### Description of the task
Copy every line of the data exactly, keeping out any picture.

### Data provided
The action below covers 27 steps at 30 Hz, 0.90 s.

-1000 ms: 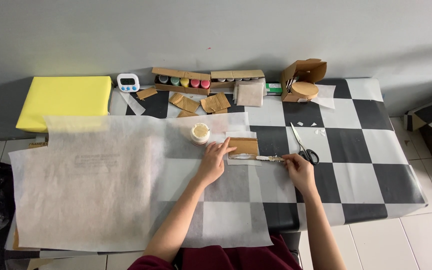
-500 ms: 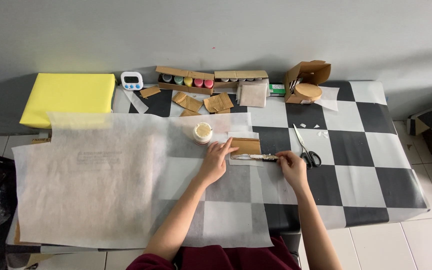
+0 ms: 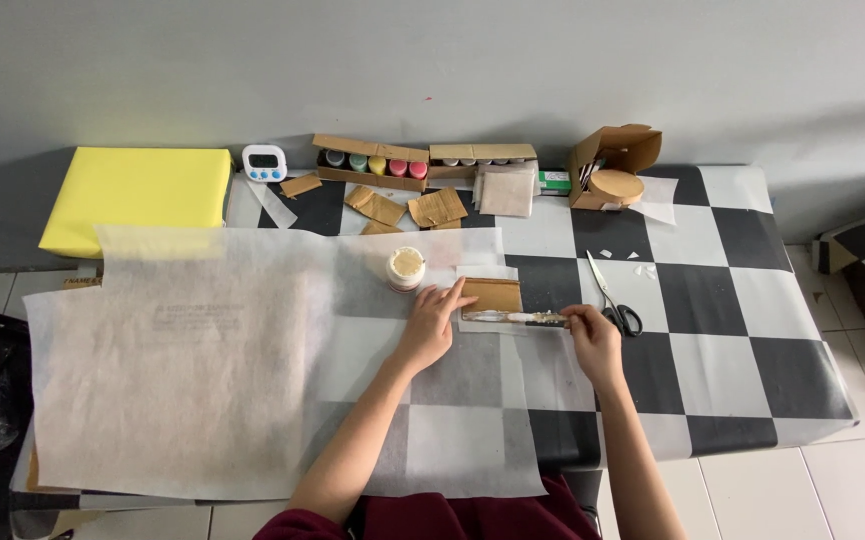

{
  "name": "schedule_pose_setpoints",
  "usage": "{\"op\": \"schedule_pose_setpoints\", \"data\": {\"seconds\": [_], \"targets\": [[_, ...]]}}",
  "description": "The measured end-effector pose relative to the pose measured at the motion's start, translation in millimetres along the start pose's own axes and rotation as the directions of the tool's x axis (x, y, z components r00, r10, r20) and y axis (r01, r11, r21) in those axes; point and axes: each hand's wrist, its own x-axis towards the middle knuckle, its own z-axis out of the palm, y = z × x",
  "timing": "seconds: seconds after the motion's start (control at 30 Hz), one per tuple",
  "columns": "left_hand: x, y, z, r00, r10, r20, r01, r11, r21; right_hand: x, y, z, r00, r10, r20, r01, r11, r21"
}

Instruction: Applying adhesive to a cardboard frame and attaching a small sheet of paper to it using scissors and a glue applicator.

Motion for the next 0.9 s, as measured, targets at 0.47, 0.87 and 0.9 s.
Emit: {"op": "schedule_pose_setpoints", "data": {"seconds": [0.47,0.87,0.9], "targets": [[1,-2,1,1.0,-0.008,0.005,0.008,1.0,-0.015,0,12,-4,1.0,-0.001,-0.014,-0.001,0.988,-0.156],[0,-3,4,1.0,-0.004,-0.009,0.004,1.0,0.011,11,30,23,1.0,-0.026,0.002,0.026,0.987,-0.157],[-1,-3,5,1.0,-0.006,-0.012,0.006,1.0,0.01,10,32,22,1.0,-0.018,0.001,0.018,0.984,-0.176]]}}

### Solution
The action below covers 27 steps at 30 Hz, 0.90 s.

-1000 ms: 
-500 ms: 
+0 ms: 

{
  "name": "schedule_pose_setpoints",
  "usage": "{\"op\": \"schedule_pose_setpoints\", \"data\": {\"seconds\": [_], \"targets\": [[_, ...]]}}",
  "description": "The measured end-effector pose relative to the pose measured at the motion's start, translation in millimetres along the start pose's own axes and rotation as the directions of the tool's x axis (x, y, z components r00, r10, r20) and y axis (r01, r11, r21) in those axes; point and axes: each hand's wrist, its own x-axis towards the middle knuckle, its own z-axis out of the palm, y = z × x",
  "timing": "seconds: seconds after the motion's start (control at 30 Hz), one per tuple",
  "columns": "left_hand: x, y, z, r00, r10, r20, r01, r11, r21; right_hand: x, y, z, r00, r10, r20, r01, r11, r21"
}

Instruction: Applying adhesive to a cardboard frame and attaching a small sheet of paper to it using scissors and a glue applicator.

Motion for the next 0.9 s, as measured, targets at 0.47, 0.87 and 0.9 s.
Emit: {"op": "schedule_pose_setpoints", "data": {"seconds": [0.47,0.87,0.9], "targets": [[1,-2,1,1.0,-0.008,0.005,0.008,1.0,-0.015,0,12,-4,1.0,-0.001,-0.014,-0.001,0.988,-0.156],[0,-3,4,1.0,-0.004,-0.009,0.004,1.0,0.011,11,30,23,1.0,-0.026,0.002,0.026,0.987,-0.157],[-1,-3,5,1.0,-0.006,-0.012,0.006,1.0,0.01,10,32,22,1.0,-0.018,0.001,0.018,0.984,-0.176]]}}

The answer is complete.